Fire blazed along the staircase walls and the heat it produced made the air flicker and the smoke rush to the upper floors of the building. Patrick wasn’t sure if what he was seeing was just another one of his hallucinations, or if the danger he put himself in was real. The fire and the smoke could easily be imagined, but the heat, can that be hallucinated too, he wondered. In any case, he knew that neither staying here nor going back into the apartment were options. Carefully he walked down the stairs making sure he stayed away from the flames and evading the burning pieces of plastic melting off the handrail above and falling down towards him. At this point he was aware that his reactions were significantly slower and that any mistake he made would probably be the end of him. His apartment was on the first floor, so getting down to the ground floor shouldn't be that hard, he thought. He chose to ignore anything that seemed unreal to him, such as faces of demons that stared at him through the flames, or witches that floated in and out of the black smoke. One step at a time, and he was almost at the exit, but then he heard the baby crying again. Was this real, or was he hallucinating again? Patrick was unsure. His gut feeling told him that the cry was just a hallucination. Probably just the sound of the fire combined with the sound of the wind, he thought. He made another step towards the exit, but when he heard the cry again, he turned around and stopped to listen. What if there really is a baby there, trapped inside one of the apartments, he feared. He couldn’t just leave without being sure. He decided to go back in and check.
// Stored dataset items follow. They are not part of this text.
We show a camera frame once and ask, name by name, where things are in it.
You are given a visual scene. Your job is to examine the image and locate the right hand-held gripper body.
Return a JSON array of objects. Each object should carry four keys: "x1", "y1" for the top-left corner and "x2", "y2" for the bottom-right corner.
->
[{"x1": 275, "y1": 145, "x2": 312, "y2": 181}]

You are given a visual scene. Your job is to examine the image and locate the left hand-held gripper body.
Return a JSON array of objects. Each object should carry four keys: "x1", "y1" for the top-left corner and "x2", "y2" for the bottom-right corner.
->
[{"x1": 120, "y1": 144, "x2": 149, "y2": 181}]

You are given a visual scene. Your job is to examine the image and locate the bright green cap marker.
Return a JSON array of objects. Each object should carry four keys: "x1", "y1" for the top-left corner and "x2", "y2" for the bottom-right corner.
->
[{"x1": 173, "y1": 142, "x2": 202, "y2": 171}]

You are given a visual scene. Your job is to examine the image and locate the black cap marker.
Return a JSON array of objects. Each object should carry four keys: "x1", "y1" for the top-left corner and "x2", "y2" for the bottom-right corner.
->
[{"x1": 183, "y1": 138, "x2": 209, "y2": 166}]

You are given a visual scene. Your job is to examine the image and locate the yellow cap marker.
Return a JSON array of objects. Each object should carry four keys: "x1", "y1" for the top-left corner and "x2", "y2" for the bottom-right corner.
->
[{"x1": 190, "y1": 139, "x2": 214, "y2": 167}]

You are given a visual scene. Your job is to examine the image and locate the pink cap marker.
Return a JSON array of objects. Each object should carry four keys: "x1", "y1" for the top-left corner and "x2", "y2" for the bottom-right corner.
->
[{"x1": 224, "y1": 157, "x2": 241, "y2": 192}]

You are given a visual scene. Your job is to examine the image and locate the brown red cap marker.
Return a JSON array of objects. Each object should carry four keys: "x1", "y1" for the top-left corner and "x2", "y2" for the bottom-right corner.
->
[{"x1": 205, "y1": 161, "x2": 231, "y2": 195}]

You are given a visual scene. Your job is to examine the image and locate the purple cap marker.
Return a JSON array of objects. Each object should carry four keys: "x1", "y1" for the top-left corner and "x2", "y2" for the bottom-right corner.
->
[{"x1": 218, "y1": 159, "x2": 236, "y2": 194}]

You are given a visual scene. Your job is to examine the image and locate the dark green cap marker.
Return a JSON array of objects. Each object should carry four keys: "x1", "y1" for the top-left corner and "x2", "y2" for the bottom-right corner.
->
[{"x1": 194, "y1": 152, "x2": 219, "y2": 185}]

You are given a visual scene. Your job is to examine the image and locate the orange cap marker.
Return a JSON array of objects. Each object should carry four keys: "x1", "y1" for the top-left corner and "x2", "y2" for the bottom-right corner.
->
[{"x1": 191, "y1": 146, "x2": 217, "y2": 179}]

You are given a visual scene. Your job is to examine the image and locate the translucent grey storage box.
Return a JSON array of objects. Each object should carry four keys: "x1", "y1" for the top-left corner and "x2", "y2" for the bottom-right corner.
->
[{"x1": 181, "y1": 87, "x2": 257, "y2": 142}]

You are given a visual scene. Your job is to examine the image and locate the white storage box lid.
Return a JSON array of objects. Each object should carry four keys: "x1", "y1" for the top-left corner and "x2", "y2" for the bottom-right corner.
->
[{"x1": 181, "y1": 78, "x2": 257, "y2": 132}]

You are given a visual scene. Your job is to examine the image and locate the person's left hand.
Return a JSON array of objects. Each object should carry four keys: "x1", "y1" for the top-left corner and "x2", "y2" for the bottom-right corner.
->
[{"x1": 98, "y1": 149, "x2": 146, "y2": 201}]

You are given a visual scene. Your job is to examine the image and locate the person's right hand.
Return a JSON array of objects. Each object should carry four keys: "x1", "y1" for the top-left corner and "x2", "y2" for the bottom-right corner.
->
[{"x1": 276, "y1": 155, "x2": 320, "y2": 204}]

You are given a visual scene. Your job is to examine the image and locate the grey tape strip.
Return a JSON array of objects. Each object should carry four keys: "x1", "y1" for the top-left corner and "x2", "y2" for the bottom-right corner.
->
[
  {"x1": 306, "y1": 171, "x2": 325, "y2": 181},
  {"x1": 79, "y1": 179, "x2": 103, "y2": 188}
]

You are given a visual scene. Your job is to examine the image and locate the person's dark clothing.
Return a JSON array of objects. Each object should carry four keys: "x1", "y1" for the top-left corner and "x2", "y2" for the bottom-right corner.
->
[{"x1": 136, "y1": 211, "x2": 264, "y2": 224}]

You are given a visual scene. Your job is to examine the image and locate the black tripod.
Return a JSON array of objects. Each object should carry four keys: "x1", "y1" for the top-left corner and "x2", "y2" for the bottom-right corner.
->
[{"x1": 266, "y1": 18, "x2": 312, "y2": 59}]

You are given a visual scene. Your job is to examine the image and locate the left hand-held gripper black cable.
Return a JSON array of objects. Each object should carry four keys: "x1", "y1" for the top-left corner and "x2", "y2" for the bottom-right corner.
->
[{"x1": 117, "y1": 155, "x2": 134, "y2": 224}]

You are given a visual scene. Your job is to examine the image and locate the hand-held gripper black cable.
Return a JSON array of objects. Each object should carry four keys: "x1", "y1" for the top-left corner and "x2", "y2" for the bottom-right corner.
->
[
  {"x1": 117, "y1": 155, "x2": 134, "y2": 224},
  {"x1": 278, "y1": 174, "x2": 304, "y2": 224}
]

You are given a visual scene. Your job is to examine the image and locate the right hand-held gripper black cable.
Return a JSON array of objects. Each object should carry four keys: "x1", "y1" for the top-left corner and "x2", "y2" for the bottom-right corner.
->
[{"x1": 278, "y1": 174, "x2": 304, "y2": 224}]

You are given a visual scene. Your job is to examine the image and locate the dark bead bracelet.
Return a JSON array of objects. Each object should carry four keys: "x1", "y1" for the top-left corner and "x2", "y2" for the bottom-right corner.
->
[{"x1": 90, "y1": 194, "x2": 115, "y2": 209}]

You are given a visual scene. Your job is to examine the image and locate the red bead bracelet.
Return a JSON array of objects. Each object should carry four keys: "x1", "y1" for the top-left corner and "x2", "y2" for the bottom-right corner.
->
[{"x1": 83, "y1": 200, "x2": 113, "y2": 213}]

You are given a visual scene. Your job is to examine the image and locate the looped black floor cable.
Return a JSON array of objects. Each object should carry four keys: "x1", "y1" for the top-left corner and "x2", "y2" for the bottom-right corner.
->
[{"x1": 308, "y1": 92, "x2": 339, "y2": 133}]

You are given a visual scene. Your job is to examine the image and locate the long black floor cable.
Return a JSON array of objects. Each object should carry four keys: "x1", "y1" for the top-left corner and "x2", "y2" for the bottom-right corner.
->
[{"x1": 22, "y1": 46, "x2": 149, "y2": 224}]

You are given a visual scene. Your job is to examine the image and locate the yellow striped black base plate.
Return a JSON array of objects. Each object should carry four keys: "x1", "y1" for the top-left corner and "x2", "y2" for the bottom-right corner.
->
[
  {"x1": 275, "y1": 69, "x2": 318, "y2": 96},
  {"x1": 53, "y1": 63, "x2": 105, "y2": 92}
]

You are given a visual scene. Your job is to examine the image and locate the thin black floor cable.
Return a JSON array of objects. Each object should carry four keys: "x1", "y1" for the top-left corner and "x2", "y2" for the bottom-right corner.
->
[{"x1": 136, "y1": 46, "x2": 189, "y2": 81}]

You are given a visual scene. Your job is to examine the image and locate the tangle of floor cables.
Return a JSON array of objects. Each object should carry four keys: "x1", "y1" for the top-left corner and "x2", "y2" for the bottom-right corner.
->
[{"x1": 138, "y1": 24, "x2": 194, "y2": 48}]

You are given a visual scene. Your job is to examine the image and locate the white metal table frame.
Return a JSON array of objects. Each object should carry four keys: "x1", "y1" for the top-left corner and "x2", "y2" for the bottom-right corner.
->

With every step Patrick took up the stairs, the cry got louder. When he reached the third floor, the sound was gone. He looked around and realised the smoke was so thick here that he couldn’t see anything. There was no time to waste, Patrick though. "Cry, baby, cry", he shouted, and the baby’s cry broke through the smoke again. It seemed to Patrick he was close now. He kicked in the first apartment door and went around searching. The smoke followed him and soon he couldn’t see a thing again. When he realised nobody was there, he got out, went to the next door, kicked that one in and searched again. And there it was, a small little crib and something in it. What was it? It looked like a loaf of bread to him. He stretched out his arms and picked it up. This couldn't be a baby, he thought. He put his face against it to see if he could hear it breathing, but the noise coming from all sides made him unsure. Patrick examined the thing again but couldn’t see if it had a face. What he saw was all distorted, and looked like many things. But could it be a baby? It could be one, but it could also be a doll some kid left behind. Maybe he should just leave it there. It's probably nothing. Just another illusion. This is just bread. Or a toy. Certainly not a living, breathing human being. He put the 'baby' back in the crib.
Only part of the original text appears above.